Yabancılık sadece insanla mekan arasında da değildir. Karşılaştığınız insanla aynı memleketten de olsanız pek ala yabancı olabilirsiniz. Zira, hemşehrilik aynı şehirde hatta aynı köyde doğmuş olmakla değil, daha çok tanış olmayla ilgilidir. Birbirinizi tanımıyorsanız siz o insana
yabancısınız, o da size.
İsterseniz
bulunduğunuz şehirde kalabalık bir caddede ya da alış veriş merkezinde yürüyün. Ya da kalabalıklar arasında oturun. Sağınızdan solunuzdan akıp giden, küme küme insanların hepsi size yabancıdır. Siz de onlara.

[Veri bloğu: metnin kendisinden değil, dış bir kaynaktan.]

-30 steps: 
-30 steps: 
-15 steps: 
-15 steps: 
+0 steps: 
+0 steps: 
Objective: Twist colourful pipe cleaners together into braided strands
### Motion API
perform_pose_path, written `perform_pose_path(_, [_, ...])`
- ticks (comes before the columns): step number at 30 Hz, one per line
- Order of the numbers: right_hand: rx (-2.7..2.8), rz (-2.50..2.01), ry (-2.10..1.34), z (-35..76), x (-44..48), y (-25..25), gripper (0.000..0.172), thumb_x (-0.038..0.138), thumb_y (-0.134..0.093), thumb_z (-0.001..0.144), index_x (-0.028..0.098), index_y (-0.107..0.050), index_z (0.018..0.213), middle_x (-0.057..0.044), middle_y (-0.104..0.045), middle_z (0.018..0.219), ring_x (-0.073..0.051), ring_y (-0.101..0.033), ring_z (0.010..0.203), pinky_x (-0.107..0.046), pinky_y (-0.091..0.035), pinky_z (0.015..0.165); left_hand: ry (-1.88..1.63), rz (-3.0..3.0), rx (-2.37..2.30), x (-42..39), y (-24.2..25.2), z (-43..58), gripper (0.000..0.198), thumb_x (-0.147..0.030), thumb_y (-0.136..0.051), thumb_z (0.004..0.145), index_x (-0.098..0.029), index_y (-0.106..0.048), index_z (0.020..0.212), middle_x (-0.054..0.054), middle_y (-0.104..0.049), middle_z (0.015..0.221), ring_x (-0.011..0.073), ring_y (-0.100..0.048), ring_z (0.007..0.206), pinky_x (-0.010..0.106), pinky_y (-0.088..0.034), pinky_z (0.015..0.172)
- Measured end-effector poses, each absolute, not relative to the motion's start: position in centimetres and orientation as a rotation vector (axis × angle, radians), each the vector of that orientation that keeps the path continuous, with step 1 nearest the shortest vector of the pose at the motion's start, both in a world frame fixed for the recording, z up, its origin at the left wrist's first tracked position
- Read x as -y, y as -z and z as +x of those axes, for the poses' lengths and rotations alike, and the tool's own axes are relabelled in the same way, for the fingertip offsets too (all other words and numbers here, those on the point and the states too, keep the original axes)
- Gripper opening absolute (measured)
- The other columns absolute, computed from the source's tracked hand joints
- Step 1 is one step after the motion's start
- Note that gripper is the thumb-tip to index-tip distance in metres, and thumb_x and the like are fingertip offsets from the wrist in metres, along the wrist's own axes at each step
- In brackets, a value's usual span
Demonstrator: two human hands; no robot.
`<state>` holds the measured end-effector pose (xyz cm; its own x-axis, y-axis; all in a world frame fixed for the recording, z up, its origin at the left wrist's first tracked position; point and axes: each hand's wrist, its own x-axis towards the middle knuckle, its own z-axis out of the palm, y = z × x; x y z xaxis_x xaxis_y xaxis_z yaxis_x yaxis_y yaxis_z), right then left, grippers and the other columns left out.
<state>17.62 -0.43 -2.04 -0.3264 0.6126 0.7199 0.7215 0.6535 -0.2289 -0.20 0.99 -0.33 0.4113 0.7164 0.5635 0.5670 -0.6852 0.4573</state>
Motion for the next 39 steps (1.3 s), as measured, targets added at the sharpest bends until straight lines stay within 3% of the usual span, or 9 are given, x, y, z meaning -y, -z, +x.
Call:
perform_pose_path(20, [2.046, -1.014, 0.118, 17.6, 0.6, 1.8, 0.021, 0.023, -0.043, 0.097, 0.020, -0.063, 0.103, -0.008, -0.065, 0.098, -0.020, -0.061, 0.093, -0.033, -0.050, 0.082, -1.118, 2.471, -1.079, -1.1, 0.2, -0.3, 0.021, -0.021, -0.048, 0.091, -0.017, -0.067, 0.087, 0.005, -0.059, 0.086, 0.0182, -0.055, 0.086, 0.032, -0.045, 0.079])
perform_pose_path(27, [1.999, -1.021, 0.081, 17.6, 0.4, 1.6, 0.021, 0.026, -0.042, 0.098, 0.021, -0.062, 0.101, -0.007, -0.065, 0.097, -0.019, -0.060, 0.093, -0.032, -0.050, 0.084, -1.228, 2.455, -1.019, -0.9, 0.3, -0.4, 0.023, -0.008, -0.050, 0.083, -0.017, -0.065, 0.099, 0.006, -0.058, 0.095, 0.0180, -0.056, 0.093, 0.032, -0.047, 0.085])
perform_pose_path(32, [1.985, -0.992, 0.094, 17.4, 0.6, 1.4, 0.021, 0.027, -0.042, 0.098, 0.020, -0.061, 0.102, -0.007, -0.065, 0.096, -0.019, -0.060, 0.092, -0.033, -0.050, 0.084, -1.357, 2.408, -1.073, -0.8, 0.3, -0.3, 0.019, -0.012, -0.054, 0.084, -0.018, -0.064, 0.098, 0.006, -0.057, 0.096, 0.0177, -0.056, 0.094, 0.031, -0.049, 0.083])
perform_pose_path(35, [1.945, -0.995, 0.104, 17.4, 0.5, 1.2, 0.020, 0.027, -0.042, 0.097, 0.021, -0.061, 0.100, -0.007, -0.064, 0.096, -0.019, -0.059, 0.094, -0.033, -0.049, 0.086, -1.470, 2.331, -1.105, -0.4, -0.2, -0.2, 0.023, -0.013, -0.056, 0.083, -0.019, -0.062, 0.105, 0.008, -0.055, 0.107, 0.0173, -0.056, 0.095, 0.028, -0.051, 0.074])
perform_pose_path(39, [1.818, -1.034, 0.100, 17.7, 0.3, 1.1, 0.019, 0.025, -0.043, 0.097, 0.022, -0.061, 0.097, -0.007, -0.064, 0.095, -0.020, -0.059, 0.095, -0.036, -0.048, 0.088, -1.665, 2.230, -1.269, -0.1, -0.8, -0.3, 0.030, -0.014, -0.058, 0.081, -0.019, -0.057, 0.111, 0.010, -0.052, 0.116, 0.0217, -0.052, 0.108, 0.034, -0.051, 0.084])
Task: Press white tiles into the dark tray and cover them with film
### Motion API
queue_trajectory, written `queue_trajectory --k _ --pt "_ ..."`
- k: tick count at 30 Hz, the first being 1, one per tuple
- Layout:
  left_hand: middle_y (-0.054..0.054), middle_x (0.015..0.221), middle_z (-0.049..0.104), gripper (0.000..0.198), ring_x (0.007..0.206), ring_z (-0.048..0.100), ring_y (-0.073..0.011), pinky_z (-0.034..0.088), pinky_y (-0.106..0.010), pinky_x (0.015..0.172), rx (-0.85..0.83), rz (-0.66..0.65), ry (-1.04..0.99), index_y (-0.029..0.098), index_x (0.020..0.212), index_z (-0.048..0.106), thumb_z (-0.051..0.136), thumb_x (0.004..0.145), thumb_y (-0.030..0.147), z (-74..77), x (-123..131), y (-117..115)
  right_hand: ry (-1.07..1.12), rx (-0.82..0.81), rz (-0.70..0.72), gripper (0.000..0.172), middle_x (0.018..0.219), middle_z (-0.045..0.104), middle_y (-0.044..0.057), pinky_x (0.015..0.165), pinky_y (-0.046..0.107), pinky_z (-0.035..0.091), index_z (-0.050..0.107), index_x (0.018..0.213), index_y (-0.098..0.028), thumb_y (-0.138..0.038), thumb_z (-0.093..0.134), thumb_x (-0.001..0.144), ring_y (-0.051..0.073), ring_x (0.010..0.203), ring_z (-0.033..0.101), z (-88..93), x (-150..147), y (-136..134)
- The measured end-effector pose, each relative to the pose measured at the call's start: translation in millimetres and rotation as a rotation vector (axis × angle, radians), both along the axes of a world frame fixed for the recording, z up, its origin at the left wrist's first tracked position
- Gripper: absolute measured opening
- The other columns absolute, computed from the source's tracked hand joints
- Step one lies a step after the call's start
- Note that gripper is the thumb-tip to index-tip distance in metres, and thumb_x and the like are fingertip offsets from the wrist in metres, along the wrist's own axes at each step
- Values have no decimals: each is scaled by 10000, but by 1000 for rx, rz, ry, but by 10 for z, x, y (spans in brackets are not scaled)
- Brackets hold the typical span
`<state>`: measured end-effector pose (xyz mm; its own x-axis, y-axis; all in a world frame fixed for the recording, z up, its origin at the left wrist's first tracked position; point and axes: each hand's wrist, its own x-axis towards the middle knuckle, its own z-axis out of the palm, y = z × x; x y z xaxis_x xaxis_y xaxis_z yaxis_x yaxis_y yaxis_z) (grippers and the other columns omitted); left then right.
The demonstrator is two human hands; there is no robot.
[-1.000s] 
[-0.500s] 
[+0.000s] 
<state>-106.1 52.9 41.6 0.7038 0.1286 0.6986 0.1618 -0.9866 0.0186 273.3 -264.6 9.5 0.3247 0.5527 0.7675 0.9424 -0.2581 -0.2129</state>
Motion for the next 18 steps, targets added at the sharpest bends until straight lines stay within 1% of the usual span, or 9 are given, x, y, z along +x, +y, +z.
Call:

Kimsenin kimseye yüzü gülmez. Herkes kendi dünyasında, telaşındadır. Bu yüzden yalnızlık,
yabancılık tek başına olmakla da ilgili değildir. Kalabalıklar arasında da
yalnız olabilirsiniz. O kalabalıklar size, siz de onlara yabancısınızdır.
Akraba
olabilirsiniz, şayet birbirinizi bilmiyorsanız, tanımamışsanız yabancısınız. Öylesine duymuş olsanız, bilseniz bile uzun zamandır görüşmemişseniz yine birbirinize yabancısınızdır. Okul arkadaşı, hatta
sınıf arkadaşı bile olsanız bu ilişki orada kalmış, devam etmemiş ise siz artık
bir yabancısınız. O da sizin için sisler arasında kalmış bir yabancıdır.
Bırakın büyük
şehirleri ilçelerdeki apartmanlarda bile komşu komşuyu tanımıyor. Gelip gitme
yok, selam yok, hal hatır sormak yok…Herkes sabah işine gücüne, akşam da evine
kapanıyor. Zorunlu karşılaşmalar alel usul 'iyi günler', "iyi akşamlar' sözleriyle geçiştiriliyor. Ama,
yeri geliyor basit konular aileler arasında saman alevi gibi parlayabiliyor, gerginliklere,
sorunlara yol açıyor. Neden ? Çünkü yabancısınız. Bir arada yaşayan, ancak
birbirine yabancılaşmış insanlarsınız.

İş hayatınız o yüzden yamalı bohça ilişkiler üzerine kurulu. Çok zaman kendi başınızasınız. Yani çalıştığınız
yerde de aslında yalnız ve yabancısınız.
İnsanın mekana,
mekanın insana yabancılığı var da, insanın zamana, zamanın da insana
yabancılığı yok mu ? Var.
Şöyle düşünün: zaman makinası sizi 300 yıl geriye
götürüp bırakmış. Ne elektrik var, ne otomobil. İnsanların kıyafetleri eski
resimlerden fırlamış gibi. Konuşma dili bile sanki değişik. Levhalar başka,
yazılar geçmiş zamandan kalmış. Siz onlara, onlar size garip garip bakıyor.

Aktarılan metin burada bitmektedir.